Some of the wounded cried out, most did not. Many looked at their broken bodies with curiosity, as if in a new suffering existed a chance to escape the old one. The last ambulance returned with only two men. I recognized neither. We brought them inside. Outside the hospital fell quiet.

My brother arrived in the back of a cheap binjo. His waist was wet and red. A sheet covered an emptiness where his left leg would have been. He grasped a slick trash bag, his knuckles white with effort. In it was the leg. His cheeks looked like green ash and his eyes swam about his face. Tears poured over his temples.

He saw me and propped himself up on his elbows. His body failed him and he lay back down. He stared at nothing, looking past, but not at me. We loaded him onto a gurney. I moved to whisper in his ear, but found myself with nothing to say. I hung my head close to his.

Zakat for my poor brother the cripple, he whispered. Zakat, zakat, zakat . . .

No, no, I assured him. There are many who walk again.

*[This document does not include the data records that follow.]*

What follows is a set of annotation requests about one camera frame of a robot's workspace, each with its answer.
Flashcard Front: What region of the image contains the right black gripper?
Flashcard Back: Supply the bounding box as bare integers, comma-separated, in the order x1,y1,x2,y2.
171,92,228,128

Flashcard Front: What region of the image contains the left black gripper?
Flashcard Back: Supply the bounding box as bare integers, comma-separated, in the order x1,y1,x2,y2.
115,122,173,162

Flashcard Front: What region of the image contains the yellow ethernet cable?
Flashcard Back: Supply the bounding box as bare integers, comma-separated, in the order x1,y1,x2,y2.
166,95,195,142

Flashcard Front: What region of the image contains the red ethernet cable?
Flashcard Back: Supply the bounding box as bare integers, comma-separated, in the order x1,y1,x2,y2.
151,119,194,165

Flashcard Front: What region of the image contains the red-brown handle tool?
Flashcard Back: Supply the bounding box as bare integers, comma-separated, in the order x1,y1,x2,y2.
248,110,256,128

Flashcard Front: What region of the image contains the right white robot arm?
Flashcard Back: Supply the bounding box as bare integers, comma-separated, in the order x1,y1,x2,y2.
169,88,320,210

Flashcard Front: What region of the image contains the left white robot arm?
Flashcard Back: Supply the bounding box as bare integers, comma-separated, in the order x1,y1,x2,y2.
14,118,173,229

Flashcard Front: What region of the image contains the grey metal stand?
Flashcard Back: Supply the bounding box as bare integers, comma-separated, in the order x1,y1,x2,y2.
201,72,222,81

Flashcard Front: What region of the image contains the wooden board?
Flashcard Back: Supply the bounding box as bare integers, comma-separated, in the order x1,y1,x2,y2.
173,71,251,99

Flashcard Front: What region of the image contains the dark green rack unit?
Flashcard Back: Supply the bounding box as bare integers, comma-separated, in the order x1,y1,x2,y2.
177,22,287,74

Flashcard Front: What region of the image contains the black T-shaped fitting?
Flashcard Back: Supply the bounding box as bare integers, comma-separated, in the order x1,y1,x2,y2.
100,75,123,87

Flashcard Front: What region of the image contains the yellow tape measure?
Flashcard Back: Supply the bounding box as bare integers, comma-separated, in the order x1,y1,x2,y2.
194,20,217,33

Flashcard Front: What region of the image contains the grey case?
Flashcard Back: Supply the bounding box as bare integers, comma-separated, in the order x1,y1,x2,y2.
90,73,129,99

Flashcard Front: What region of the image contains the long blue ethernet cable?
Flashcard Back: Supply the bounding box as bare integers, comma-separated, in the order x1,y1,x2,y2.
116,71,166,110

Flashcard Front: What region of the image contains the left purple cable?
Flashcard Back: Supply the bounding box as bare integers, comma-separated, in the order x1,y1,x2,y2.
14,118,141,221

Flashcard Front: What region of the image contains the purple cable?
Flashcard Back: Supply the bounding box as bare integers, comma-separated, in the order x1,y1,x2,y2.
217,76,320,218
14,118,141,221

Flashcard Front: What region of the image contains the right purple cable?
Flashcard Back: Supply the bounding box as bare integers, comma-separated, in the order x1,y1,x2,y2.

His eyes rolled. He breathed, panting.

There is more gone, he said.

The old nurse pushed the gurney inside. I ran next to it.

Let me tell you what I learned today, I said. The imam explained algebra.

I put my hand on Ali’s head. The sweat in his hair was cool and slick. He looked away, saying nothing. I continued: It comes from the ancient Arabs. In their language it means to make whole from parts.

It is enough, Ali said.

He shut his eyes. The moustached doctor, the one with the young face, stood outside the operating room. He held up his arm. No further, he said. They rolled Ali past. I sat in the hallway against the wall. I could hear only the squeak of a loose metal axle. The old nurse wheeled a steel mop and bucket down the far end of the corridor. Dark red blood pools stained the linoleum. The mop slopped down. Water leaked from its braids. The old nurse swayed back and forth, spreading the dark red into light. I brought my knees to my chest and rested my head between my arms.

I fell asleep.


Hours later, I woke up in the hallway. It was morning. I searched for my brother. The room where he’d been wheeled was now full of empty beds and shining trays of surgical equipment. The night before felt like a tear in my memory. I left the room and wandered the corridors. I didn’t recognize any of the doctors or nurses. At the far end of the main corridor, away from the double doors, was a steel desk. Behind it, hunched over his work, sat a small man with sharp shoulders and a cratered face. His oily hair was neatly parted. It gleamed even in the dimness. I placed my palms on his desk.